Fatalne warunki do jazdy, ostra rywalizacja i wiele stłuczek. Troje szczecinian walczyło o zwycięstwo w prestiżowych wyścigach samochodowych na torze Red Bull Ring pod austriackim Spielbergiem. Największe nadzieje wiązane były z Kubą Litwinem. W ubiegłym roku odnosił tam ogromne sukcesy. Podczas ostatnich kwalifikacji był czwarty. Niestety nie ominął go pech. Już na pierwszym okrążeniu potężna kolizja i utrata aż pięciu miejsc. W połowie wyścigu kolejna stłuczka... i urwany wydech. Po uszkodzeniach zderzaka auta już nie dało się poprowadzić. Drugi wyścig Jakub zakończył na 7 miejscu, a to spowodowało spadek w klasyfikacji generalnej na czwartą pozycję.
Szczecinianin nie poddaje się i zapowiada walkę o podium podczas kolejnych wyścigów na Węgrzech i w Poznaniu.
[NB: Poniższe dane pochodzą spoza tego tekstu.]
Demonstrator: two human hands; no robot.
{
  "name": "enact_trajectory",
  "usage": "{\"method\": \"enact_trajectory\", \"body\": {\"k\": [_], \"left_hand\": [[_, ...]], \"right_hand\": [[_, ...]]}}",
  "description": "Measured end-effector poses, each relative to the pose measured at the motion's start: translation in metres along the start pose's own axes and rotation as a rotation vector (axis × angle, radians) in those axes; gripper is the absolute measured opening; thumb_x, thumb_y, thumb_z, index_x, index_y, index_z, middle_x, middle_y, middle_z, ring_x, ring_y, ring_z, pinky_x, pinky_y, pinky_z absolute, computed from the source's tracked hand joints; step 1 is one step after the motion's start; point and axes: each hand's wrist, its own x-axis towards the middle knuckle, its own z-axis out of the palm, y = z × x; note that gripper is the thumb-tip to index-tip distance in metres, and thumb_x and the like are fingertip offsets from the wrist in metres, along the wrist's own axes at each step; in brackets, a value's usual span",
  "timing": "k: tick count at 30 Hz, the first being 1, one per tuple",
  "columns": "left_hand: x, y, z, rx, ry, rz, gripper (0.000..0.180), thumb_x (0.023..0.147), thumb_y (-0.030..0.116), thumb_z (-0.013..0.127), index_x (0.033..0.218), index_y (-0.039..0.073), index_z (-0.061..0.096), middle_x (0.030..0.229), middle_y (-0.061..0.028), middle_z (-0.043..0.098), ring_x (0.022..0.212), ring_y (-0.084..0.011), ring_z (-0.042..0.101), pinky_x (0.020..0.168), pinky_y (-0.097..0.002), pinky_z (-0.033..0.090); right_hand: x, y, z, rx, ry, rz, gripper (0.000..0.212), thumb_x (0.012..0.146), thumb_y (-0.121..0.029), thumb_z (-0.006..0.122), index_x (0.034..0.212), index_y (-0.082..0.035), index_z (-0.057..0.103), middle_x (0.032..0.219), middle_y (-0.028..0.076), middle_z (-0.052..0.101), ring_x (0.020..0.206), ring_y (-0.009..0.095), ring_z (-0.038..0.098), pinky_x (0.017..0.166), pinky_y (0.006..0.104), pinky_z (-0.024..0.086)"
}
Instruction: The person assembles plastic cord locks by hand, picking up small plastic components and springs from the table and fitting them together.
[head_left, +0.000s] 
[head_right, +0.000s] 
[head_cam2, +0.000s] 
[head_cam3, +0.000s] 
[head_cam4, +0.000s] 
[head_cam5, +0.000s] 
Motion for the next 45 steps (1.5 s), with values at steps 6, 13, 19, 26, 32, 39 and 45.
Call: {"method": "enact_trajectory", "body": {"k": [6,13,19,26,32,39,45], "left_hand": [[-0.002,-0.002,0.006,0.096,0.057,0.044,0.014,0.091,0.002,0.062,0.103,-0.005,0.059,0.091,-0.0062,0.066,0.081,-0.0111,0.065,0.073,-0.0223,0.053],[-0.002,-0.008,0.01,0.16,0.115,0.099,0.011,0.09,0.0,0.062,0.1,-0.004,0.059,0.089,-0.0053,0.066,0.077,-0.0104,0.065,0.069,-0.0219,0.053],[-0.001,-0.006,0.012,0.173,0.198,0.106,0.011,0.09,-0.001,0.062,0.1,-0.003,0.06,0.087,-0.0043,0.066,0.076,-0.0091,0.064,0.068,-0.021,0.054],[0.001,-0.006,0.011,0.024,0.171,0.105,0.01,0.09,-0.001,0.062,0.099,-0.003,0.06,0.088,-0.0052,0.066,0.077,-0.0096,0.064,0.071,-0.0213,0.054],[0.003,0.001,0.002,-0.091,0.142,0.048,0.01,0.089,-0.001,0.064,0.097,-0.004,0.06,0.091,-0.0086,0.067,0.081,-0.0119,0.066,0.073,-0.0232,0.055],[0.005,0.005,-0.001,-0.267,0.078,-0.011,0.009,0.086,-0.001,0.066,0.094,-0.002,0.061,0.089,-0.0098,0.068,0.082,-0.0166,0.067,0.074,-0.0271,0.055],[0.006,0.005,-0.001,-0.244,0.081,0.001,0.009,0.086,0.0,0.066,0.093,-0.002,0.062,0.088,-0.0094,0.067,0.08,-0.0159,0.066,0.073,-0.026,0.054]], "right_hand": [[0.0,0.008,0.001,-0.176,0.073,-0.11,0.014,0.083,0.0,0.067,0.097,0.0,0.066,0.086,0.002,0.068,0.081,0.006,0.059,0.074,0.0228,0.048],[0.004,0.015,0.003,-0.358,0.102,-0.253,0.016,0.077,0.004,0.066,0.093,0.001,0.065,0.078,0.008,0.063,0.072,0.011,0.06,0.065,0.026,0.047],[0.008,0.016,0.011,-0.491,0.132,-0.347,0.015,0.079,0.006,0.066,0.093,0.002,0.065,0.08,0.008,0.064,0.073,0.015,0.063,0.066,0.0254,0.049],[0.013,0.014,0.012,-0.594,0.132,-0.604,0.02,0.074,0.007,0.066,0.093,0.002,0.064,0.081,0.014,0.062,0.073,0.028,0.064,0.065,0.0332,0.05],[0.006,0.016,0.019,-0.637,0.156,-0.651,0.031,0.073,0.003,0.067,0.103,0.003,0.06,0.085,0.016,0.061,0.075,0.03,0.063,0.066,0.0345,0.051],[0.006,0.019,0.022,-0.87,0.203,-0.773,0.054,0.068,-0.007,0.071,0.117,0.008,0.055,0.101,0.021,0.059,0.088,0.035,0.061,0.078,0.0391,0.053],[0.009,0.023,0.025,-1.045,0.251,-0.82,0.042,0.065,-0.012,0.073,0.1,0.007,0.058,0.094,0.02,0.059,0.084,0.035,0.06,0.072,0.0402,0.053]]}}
Mimo niepowodzenia w Austrii walkę zapowiadają także szczecinianki Ola Furgał i Klaudia Podkalicka, z którą kibice spotkają się niebawem na Baja Poland.
Ola Furgał nie ukończyła wyścigu, w jego trakcie wypadła z toru. Klaudia Podkalicka uplasowała się pod koniec drugiej dziesiątki. W rajdzie Volkswagen Castrol Cup startowało 24 kierowców z ośmiu krajów.